EXERCISE PROMPT ▸
Using the material that follows, identify and copy each line with the string "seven".

INPUT ▸
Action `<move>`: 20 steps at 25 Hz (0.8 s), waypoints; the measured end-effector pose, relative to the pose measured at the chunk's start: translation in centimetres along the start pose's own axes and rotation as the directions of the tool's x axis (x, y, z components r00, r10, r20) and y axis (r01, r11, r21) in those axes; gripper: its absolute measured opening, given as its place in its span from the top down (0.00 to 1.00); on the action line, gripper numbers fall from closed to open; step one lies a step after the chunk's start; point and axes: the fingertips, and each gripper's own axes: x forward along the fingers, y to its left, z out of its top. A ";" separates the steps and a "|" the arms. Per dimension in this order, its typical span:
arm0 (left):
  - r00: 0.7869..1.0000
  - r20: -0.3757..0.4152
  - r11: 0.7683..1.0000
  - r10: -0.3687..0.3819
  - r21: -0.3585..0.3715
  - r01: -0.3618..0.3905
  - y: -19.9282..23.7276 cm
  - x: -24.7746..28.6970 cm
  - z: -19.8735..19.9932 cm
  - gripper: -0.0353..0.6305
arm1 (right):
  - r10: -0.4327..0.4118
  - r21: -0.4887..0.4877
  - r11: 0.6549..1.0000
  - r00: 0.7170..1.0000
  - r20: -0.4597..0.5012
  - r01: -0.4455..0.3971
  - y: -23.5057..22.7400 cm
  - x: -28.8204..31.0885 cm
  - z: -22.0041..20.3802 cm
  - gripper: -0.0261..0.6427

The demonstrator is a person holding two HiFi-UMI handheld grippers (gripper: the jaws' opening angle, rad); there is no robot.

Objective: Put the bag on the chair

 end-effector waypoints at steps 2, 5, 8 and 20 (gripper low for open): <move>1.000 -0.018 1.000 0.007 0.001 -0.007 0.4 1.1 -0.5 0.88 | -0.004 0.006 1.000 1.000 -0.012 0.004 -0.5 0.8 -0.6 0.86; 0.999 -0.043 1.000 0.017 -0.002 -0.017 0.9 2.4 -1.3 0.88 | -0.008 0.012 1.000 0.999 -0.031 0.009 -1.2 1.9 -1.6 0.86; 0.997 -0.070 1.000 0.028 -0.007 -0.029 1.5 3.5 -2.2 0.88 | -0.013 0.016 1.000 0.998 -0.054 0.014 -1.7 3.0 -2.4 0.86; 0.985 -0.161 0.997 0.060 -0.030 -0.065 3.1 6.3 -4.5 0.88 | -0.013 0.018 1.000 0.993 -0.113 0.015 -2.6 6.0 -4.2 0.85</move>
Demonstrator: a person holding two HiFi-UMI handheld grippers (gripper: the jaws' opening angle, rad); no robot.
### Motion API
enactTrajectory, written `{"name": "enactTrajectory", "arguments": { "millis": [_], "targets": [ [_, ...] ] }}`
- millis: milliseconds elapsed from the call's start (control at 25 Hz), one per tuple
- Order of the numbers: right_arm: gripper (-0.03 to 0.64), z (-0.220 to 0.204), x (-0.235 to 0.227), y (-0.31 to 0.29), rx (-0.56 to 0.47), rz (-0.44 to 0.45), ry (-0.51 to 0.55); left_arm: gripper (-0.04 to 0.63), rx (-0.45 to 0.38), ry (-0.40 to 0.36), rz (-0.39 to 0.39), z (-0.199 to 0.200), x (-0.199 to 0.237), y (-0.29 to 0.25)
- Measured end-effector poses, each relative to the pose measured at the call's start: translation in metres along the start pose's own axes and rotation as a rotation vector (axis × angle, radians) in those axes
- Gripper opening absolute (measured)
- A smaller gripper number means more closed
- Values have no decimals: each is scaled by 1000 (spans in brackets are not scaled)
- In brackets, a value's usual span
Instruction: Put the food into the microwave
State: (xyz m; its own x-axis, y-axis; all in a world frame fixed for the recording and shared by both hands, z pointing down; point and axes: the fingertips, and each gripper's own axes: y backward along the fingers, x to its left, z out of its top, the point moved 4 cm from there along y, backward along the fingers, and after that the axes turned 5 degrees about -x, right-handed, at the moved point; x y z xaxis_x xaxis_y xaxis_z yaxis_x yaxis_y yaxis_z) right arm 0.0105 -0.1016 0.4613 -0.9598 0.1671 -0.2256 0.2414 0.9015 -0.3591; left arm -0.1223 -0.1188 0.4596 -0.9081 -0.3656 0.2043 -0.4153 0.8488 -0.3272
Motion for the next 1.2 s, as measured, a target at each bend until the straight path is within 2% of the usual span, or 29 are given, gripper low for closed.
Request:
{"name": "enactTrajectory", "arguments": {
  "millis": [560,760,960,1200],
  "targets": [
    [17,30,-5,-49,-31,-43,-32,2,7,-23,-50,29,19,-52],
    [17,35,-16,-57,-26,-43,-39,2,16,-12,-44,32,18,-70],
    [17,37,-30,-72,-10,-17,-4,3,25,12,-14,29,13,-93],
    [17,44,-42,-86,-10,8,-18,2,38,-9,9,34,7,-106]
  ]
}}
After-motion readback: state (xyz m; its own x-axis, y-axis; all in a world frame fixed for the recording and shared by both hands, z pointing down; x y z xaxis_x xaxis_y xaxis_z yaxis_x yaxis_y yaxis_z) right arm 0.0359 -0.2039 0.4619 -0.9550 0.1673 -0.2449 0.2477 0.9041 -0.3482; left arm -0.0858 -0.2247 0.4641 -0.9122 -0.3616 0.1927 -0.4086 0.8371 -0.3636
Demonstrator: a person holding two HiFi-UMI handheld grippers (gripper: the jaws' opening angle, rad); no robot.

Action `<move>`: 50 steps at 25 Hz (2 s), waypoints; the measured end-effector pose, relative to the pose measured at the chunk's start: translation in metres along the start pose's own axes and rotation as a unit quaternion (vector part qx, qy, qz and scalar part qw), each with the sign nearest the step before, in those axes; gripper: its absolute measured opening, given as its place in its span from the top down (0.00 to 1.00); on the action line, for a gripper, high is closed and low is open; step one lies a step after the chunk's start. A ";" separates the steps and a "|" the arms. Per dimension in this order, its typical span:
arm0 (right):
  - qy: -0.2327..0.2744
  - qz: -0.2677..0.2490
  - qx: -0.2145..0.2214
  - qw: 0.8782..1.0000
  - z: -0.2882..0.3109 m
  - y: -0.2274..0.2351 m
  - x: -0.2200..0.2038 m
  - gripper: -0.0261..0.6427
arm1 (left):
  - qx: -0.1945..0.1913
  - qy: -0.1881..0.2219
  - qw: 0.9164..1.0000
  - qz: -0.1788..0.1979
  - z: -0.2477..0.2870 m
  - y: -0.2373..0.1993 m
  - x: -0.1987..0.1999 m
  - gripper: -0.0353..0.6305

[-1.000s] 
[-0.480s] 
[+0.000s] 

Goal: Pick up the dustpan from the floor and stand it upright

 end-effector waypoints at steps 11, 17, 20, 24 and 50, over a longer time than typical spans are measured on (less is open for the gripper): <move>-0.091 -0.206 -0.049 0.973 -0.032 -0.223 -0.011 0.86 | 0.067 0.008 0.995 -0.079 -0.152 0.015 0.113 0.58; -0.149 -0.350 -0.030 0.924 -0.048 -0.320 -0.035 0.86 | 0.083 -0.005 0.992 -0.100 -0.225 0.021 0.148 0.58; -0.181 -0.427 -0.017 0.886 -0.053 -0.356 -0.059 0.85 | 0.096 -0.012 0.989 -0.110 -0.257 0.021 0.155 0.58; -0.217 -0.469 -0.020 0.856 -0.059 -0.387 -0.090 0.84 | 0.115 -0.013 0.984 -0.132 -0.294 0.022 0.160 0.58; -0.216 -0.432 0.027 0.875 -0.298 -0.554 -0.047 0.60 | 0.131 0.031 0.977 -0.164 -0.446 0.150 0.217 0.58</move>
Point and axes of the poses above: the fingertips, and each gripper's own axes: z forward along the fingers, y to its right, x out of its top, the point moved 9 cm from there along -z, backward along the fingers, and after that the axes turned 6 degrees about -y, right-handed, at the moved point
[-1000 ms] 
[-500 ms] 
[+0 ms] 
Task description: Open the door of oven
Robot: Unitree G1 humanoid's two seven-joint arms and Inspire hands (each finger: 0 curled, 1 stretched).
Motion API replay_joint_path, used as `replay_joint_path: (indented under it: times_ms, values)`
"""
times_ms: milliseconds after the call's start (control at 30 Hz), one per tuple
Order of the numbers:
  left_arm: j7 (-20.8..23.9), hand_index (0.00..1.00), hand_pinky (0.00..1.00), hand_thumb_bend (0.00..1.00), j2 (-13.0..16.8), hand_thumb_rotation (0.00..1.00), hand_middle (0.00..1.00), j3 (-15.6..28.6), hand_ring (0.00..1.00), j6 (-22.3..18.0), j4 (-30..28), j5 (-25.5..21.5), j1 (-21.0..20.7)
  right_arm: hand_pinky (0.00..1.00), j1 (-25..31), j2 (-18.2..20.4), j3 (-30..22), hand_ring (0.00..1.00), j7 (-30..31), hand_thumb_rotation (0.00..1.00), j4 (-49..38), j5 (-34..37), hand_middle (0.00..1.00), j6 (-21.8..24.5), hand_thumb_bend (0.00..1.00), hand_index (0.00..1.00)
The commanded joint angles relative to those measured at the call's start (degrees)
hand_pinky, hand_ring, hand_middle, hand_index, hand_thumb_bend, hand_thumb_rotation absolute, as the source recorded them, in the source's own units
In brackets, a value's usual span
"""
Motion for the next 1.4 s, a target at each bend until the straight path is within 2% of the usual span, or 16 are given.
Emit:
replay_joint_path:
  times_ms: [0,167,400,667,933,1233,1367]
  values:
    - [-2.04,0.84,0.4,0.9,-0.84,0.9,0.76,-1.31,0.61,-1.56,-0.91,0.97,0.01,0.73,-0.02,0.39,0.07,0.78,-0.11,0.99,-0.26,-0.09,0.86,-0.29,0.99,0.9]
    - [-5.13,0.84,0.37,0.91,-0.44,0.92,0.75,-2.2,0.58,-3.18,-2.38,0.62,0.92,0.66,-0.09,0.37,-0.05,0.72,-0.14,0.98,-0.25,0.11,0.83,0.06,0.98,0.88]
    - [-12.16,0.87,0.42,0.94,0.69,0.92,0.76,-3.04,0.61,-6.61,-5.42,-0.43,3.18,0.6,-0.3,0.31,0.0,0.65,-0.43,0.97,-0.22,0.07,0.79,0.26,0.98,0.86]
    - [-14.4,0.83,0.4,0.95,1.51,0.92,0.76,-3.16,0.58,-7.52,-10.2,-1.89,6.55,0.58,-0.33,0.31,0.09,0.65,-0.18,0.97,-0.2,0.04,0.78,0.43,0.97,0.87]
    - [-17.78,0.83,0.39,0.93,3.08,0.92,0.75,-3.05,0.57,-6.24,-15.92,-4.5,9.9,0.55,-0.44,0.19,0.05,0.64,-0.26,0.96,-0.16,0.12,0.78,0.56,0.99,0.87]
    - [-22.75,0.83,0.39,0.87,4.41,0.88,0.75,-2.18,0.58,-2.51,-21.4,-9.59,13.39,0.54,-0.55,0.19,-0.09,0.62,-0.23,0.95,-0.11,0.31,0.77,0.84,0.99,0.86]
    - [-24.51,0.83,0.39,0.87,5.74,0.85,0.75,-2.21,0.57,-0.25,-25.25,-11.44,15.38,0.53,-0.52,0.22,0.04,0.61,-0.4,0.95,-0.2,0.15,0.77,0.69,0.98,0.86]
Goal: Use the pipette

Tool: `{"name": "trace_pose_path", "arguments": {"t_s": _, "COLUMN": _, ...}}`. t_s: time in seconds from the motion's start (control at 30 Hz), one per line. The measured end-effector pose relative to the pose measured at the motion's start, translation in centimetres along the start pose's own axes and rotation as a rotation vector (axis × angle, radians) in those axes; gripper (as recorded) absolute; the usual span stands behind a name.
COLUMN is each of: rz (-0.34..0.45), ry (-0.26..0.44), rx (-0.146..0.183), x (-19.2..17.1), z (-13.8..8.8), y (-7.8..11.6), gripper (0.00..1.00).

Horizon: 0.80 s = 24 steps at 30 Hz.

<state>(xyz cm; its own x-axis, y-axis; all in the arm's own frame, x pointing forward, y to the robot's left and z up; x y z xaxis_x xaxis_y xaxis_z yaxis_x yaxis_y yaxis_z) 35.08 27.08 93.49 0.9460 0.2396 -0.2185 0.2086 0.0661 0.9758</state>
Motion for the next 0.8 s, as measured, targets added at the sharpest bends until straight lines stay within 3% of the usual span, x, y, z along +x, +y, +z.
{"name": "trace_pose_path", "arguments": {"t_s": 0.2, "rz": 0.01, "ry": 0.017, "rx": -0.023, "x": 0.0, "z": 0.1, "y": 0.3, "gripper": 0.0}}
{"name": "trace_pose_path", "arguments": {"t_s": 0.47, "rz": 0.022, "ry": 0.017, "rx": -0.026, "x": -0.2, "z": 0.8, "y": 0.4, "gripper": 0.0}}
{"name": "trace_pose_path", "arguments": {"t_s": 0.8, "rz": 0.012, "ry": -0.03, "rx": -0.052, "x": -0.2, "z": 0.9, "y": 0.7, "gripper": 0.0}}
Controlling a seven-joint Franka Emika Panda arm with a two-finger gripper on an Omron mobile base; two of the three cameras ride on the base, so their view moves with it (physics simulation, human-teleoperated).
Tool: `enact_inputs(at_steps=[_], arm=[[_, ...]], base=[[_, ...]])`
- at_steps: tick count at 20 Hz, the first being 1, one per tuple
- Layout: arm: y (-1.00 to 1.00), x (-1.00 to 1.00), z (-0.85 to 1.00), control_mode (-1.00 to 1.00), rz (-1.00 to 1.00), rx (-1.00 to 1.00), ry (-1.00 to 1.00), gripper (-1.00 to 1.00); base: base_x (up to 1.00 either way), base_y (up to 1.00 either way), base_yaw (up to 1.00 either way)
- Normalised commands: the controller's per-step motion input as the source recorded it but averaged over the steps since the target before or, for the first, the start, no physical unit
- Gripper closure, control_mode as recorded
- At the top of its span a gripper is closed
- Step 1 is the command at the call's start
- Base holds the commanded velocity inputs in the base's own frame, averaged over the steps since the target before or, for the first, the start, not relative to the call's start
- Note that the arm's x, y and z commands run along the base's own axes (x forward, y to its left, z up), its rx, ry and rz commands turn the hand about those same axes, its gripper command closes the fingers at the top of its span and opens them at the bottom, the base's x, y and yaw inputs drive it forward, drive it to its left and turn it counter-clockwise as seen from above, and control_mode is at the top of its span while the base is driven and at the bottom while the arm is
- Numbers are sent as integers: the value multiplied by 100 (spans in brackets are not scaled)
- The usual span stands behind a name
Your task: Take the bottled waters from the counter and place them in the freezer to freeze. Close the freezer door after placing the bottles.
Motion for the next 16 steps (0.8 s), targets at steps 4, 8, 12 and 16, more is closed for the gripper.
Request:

RESPONSE ▸
Robot: Unitree G1 humanoid's two seven-joint arms and Inspire hands (each finger: 0 curled, 1 stretched).
Controlling a seven-joint Franka Emika Panda arm with a two-finger gripper on an Omron mobile base; two of the three cameras ride on the base, so their view moves with it (physics simulation, human-teleoperated).

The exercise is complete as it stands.